– А любой мужчина достоин возмездия. Если честно подумать… Любой…
– Если подумать… И тем более честно… то конечно, – вздыхаю. – Но теперь вот я и подняться не могу.
– А вы полежите немного. – Она берёт с батареи плед, накрывает меня. Плед мягкий, тёплый. – Через пять минут почувствуете себя годовалым жеребёнком.
– Прямо-таки годовалым? – Я ощущаю, как остатки живой крови, стронутые её руками, побежали по моим жилам и жизнь в моих глазах вновь обретает привычные, земные формы.
Она присаживается рядом на стульчик, колено на колено, берёт мою руку, слушает пульс.
Я лежу на спине, разглядываю её. Крупная, ладно скроенная акселератка. Вздёрнутый, капризный носик, под белой чёлкой тёмные брови. Таких породистыми называют. Впрочем, ведь крашеная. Дай бог, лет восемнадцать ей, хотя и кажется на вид значительно старше. Она поднимает глаза:
– Ну вот, а вы боялись…
У неё светло-карие чуть раскосые глаза. Я где-то видел их. Этот насмешливый, изучающий взгляд знаком мне.
– Чего бояться-то… – бурчу я, вспоминая глупую, детскую присказку: «…а ты боялась, а мы и юбку не помяли».
– А я недавно вас по телевизору слушала, – сообщает она радостно. – Вы стихи свои читали. Интересно, живьём вас или в записи пустили?
Ёлки-моталки, кто я в самом деле, поэт или стоптанный, разбитый башмак под коленваловской кроватью?
– Конечно, живьём!
– Я так и думала. В одном месте вы запнулись и рукой махнули… В записи-то такое подчистили бы.
Её рука забыта на моей, как нащупала пульс, так и осталась… Она ещё что-то тараторит, затем порывисто встаёт, раскрывает маленький холодильничек:
– А у меня сегодня день рождения!
– Странно, – бормочу я, сбитый с толку неожиданным поворотом дела, – почему же вы всё ещё здесь, а не дома среди гостей?
– Хочу, чтоб вы меня поздравили. Вот!
– Поздравляю, но… – Я скидываю плед, поднимаюсь, не могу попасть в вывернутый наизнанку рукав рубахи…
Она тем временем что-то достаёт из холодильника, оборачивается:
– Думаю, что разделите со мной… – не может подобрать она необходимых для момента слов и показывает смеющимися глазами на бутылку коньяка в руке.
– Но…
Она не слушает меня.
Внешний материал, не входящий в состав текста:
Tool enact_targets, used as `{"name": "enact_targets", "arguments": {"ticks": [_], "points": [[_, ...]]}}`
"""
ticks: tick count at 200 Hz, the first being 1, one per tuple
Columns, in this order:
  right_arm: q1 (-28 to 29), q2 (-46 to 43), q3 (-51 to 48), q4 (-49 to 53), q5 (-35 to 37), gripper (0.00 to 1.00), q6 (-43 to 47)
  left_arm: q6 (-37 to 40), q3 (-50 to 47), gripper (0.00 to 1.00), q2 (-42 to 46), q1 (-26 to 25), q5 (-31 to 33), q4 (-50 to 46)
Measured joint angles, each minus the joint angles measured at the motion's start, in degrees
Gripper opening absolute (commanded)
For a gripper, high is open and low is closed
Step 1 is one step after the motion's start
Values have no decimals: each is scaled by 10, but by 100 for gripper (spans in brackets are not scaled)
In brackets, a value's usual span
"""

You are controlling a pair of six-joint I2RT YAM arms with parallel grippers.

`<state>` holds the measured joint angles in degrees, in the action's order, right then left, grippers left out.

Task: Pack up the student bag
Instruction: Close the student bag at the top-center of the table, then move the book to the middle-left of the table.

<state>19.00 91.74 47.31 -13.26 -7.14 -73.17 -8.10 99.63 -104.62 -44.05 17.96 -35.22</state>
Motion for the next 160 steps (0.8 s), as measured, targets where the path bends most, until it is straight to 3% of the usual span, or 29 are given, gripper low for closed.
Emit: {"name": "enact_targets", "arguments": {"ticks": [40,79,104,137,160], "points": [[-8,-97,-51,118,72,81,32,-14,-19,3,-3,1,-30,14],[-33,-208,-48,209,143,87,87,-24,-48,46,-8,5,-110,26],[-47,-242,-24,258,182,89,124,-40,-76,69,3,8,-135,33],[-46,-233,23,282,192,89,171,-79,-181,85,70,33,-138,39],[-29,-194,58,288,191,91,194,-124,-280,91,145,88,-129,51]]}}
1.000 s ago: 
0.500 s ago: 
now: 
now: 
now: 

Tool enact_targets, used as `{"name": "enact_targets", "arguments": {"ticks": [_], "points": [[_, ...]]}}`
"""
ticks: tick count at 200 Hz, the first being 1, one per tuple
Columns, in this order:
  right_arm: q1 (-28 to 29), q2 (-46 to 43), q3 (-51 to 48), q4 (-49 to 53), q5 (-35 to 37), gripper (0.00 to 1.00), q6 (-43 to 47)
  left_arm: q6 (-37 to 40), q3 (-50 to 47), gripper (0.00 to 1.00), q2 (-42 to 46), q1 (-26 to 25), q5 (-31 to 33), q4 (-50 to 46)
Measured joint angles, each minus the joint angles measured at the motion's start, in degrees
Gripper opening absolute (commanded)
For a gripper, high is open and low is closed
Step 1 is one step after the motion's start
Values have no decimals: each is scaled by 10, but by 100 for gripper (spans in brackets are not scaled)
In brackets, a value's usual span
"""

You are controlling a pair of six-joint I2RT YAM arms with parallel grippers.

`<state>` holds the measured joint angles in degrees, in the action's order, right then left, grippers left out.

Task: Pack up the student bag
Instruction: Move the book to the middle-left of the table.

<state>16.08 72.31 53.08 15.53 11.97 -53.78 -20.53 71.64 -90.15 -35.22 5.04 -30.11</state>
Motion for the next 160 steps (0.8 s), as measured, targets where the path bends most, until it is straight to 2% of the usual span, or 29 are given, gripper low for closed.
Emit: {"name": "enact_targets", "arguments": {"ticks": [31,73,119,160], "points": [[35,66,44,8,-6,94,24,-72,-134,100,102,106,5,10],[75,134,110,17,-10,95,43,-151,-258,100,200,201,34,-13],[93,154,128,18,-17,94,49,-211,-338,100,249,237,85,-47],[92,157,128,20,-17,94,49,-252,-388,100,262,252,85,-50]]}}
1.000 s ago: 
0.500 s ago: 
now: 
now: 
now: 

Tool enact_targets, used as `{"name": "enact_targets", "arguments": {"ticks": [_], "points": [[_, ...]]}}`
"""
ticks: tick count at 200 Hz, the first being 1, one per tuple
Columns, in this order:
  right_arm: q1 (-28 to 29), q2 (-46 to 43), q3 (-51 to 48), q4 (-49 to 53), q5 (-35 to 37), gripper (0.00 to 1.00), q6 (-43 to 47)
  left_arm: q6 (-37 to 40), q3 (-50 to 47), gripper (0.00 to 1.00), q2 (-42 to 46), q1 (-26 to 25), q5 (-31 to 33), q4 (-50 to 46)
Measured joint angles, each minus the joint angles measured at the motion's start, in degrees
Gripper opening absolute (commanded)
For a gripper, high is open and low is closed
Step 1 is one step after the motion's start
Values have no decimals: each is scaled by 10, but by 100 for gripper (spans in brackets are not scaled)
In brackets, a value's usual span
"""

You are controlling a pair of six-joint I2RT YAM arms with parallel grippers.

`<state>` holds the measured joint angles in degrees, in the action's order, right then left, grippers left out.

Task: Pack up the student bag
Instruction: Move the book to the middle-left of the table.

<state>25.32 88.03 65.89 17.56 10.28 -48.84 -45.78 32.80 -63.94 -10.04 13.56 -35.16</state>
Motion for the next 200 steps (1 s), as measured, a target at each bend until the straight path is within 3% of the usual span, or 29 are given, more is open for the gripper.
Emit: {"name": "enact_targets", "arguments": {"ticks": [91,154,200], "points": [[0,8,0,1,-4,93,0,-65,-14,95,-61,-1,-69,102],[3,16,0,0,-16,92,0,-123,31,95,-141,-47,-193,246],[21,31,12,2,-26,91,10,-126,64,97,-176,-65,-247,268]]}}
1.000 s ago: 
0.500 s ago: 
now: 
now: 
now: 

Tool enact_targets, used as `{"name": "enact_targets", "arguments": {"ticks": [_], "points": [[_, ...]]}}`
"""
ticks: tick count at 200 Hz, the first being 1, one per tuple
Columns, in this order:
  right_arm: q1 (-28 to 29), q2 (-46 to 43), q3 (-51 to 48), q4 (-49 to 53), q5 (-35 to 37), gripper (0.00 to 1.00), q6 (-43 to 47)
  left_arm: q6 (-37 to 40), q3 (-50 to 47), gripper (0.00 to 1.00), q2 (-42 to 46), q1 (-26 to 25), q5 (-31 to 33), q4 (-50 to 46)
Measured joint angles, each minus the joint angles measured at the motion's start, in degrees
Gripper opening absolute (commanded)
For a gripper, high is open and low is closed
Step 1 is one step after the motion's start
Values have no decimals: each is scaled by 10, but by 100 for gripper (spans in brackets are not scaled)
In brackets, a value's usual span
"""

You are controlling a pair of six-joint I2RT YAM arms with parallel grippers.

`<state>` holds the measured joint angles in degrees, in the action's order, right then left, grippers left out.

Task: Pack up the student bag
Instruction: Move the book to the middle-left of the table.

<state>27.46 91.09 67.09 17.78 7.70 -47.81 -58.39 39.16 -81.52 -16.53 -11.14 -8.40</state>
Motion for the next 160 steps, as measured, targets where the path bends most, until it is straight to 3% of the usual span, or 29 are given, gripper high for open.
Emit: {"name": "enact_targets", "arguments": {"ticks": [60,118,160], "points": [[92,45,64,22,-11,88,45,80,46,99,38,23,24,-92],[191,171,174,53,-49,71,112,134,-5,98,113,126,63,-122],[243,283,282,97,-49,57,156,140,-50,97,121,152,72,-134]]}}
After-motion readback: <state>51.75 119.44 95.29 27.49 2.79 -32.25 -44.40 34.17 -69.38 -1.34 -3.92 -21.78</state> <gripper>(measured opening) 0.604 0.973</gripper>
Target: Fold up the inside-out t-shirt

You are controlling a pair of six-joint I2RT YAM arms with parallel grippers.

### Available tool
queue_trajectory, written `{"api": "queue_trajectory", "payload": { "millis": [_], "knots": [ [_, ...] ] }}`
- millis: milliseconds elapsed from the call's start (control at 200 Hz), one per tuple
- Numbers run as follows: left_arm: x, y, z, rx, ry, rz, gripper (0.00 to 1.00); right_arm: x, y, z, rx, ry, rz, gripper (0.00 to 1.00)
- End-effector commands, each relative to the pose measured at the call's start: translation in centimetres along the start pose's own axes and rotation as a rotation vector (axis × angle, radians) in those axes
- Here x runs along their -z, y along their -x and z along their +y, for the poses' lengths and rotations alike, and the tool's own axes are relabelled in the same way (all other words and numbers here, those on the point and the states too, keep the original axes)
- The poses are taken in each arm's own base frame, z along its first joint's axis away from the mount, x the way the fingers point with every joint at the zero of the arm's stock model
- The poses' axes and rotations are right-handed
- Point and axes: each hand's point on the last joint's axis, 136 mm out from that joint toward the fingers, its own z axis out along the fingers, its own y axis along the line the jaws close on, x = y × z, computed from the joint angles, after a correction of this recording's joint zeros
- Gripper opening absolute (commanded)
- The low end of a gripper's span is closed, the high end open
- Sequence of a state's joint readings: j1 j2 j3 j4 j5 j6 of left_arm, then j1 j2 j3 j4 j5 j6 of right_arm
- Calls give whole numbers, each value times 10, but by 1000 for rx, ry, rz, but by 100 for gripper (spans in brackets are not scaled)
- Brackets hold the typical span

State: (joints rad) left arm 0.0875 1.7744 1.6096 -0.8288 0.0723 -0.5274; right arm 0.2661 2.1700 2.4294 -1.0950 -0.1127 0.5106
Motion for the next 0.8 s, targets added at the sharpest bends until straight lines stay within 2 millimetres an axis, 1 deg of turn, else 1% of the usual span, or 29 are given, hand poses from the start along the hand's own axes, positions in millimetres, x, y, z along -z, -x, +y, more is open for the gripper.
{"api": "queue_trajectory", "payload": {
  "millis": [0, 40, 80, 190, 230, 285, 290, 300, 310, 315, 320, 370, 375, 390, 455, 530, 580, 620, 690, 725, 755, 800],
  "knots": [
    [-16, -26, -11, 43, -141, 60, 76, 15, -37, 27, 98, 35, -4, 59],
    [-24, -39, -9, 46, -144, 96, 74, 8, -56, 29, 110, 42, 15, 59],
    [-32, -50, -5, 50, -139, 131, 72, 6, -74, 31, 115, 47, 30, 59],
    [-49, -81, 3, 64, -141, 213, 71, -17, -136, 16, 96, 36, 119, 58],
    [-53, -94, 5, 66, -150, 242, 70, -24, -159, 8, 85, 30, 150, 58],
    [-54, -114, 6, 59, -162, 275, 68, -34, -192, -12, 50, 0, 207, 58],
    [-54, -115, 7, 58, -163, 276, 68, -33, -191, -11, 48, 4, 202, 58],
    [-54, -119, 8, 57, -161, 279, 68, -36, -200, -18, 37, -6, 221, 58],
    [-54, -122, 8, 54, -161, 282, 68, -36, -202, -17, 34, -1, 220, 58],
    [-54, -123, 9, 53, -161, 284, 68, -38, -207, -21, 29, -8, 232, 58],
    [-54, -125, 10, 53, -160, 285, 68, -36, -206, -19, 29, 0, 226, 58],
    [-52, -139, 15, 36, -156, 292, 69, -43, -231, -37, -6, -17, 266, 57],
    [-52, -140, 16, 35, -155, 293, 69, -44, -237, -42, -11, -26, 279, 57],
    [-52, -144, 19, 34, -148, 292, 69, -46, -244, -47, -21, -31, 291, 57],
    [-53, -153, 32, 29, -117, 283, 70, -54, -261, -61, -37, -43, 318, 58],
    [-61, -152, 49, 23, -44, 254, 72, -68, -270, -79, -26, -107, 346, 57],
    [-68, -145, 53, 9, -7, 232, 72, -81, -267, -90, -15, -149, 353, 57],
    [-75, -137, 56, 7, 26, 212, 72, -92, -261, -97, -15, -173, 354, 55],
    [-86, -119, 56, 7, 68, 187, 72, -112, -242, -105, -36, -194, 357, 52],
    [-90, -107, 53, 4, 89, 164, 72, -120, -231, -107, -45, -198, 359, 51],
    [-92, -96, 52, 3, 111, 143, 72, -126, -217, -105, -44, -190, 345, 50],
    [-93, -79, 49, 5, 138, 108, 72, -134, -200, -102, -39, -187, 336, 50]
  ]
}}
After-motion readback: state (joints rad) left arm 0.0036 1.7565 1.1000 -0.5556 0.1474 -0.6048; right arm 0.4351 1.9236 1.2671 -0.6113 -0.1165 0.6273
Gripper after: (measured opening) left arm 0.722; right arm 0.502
На столе, как по мановению волшебной палочки, появляются рюмочки, тонко нарезанные и веером разложенные по тарелочкам буженина, колбаска, в вазочках конфеты, варенье… Только сейчас я замечаю аленький букетик роз в бутылке из-под кефира.
– Помогите же! – Она протягивает мне неподдающуюся бутылку и нож.
Я не могу отказать имениннице, расправляюсь с непослушной пробкой, возвращаю обезглавленный пузатый сосуд хозяйке.
– Мерси, – говорит она, и в высоких рюмках вспыхивают янтарные огоньки.
Это, наверное, и есть знаменитое вино из одуванчиков, прощальный привет ушедшего лета.
Золотые брызги дикого цветка окатили в мае весь наш сад – работать-то там некому, больной отец который год ни шагу дальше лавки у дома, мама… ей, бедной, и без дачи забот по горло, я же, балбес, наезжал туда лишь побалдеть – шашлычков завертеть с друзьями или в одиночестве стихи покропать.
А места у нас там великолепные. С одной стороны вековой хвойный лес, с другой – река как на ладони. Заляжешь в траве на самом краю косогора и слушаешь, как тишина поёт: гудят игрушечными бомбардировщиками шмели, трещат невидимые кузнечики. И всяческие мухи, мушки уж не бесшумны, уж и божьих коровок слышишь и даже трепет крыльев разноцветных бабочек, покачивающихся на волнах тёплого воздуха. И сквозь чистые поры твоей кожи проникает в тебя дыхание земли, лёгкий ветер, оставив облака, спускается с небес и тормошит волосы, и ты чувствуешь, что русло реки одним из рукавов проходит через тебя; что у соков земли и крови твоей одна кровеносная система; что и река эта, и в зелёно-густой дымке холмы на том берегу, и пронзительно-синее небо – всё это ты, всё, всё… Тебя как отдельного куска плоти в этом мире не существует.